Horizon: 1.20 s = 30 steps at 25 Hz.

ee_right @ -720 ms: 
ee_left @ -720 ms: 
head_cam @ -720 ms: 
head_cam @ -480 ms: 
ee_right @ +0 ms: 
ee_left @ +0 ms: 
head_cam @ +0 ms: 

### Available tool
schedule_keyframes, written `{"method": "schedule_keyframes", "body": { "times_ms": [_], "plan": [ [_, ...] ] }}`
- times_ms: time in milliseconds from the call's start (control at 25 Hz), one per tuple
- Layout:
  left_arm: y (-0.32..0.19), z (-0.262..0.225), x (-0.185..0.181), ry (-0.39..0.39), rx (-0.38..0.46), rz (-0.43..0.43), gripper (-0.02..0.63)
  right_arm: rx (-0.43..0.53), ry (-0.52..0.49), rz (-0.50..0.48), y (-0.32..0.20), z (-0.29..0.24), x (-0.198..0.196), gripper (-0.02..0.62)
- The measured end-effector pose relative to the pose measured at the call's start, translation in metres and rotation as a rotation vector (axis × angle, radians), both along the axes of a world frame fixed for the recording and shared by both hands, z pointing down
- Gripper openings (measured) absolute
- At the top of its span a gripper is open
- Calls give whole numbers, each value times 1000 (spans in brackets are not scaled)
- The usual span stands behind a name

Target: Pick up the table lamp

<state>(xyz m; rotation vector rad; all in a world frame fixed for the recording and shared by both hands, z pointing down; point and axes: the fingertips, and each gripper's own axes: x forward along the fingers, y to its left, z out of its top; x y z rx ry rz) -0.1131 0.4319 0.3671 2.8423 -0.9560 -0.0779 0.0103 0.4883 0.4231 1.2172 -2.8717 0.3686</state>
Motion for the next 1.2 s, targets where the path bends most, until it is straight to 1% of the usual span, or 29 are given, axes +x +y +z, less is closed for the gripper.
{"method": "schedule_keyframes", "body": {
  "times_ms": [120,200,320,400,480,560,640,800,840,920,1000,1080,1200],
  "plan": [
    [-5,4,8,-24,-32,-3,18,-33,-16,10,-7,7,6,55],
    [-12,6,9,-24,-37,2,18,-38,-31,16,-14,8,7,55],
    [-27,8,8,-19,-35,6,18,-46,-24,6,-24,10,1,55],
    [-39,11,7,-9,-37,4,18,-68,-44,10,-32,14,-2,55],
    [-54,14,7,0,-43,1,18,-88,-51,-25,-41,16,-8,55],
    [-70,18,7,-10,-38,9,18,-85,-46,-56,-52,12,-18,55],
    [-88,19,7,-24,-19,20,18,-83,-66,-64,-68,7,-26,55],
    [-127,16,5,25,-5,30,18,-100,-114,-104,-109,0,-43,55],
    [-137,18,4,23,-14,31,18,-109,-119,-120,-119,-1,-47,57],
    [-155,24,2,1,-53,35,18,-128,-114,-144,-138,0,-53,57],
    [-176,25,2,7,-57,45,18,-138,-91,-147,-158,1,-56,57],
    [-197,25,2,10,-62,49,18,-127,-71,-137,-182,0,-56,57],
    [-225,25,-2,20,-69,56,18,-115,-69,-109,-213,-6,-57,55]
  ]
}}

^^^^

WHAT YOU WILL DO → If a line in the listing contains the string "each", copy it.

SOLUTION FOR THIS TASK →
- Calls give whole numbers, each value times 1000 (spans in brackets are not scaled)
<state>(xyz m; rotation vector rad; all in a world frame fixed for the recording and shared by both hands, z pointing down; point and axes: the fingertips, and each gripper's own axes: x forward along the fingers, y to its left, z out of its top; x y z rx ry rz) -0.1131 0.4319 0.3671 2.8423 -0.9560 -0.0779 0.0103 0.4883 0.4231 1.2172 -2.8717 0.3686</state>

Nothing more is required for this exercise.